**Instructions for the task**
All of the data below should be printed again word for word, pictures excluded.

:: Recorded data ::

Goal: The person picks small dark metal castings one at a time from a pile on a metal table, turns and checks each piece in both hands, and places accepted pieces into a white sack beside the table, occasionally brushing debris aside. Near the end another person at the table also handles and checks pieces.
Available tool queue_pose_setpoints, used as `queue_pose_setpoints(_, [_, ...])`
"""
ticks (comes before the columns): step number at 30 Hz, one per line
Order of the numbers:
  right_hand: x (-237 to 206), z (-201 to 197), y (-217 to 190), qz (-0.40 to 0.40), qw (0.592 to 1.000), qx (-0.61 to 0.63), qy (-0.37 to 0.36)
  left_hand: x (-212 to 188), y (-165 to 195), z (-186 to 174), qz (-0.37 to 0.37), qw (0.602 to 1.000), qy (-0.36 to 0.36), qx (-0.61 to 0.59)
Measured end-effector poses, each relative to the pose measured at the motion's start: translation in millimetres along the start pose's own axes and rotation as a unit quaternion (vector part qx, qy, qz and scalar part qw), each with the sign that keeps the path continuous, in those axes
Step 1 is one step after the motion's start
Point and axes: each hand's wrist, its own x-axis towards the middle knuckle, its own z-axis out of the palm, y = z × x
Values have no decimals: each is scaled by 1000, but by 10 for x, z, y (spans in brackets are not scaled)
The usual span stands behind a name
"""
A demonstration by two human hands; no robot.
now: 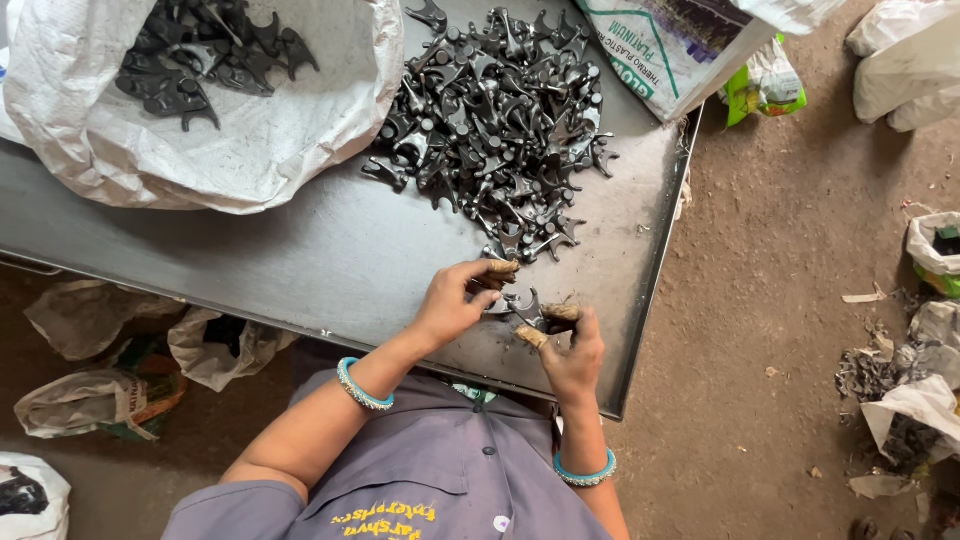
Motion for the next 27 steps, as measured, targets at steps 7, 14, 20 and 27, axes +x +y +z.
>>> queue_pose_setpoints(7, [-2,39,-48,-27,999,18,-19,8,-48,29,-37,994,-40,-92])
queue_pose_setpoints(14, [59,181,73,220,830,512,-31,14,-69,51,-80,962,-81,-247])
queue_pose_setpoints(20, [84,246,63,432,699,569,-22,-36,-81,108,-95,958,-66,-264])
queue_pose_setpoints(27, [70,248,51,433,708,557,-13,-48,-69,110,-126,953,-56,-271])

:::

**Written solution**
Goal: The person picks small dark metal castings one at a time from a pile on a metal table, turns and checks each piece in both hands, and places accepted pieces into a white sack beside the table, occasionally brushing debris aside. Near the end another person at the table also handles and checks pieces.
Available tool queue_pose_setpoints, used as `queue_pose_setpoints(_, [_, ...])`
"""
ticks (comes before the columns): step number at 30 Hz, one per line
Order of the numbers:
  right_hand: x (-237 to 206), z (-201 to 197), y (-217 to 190), qz (-0.40 to 0.40), qw (0.592 to 1.000), qx (-0.61 to 0.63), qy (-0.37 to 0.36)
  left_hand: x (-212 to 188), y (-165 to 195), z (-186 to 174), qz (-0.37 to 0.37), qw (0.602 to 1.000), qy (-0.36 to 0.36), qx (-0.61 to 0.59)
Measured end-effector poses, each relative to the pose measured at the motion's start: translation in millimetres along the start pose's own axes and rotation as a unit quaternion (vector part qx, qy, qz and scalar part qw), each with the sign that keeps the path continuous, in those axes
Step 1 is one step after the motion's start
Point and axes: each hand's wrist, its own x-axis towards the middle knuckle, its own z-axis out of the palm, y = z × x
Values have no decimals: each is scaled by 1000, but by 10 for x, z, y (spans in brackets are not scaled)
The usual span stands behind a name
"""
A demonstration by two human hands; no robot.
now: 
Motion for the next 27 steps, as measured, targets at steps 7, 14, 20 and 27, axes +x +y +z.
>>> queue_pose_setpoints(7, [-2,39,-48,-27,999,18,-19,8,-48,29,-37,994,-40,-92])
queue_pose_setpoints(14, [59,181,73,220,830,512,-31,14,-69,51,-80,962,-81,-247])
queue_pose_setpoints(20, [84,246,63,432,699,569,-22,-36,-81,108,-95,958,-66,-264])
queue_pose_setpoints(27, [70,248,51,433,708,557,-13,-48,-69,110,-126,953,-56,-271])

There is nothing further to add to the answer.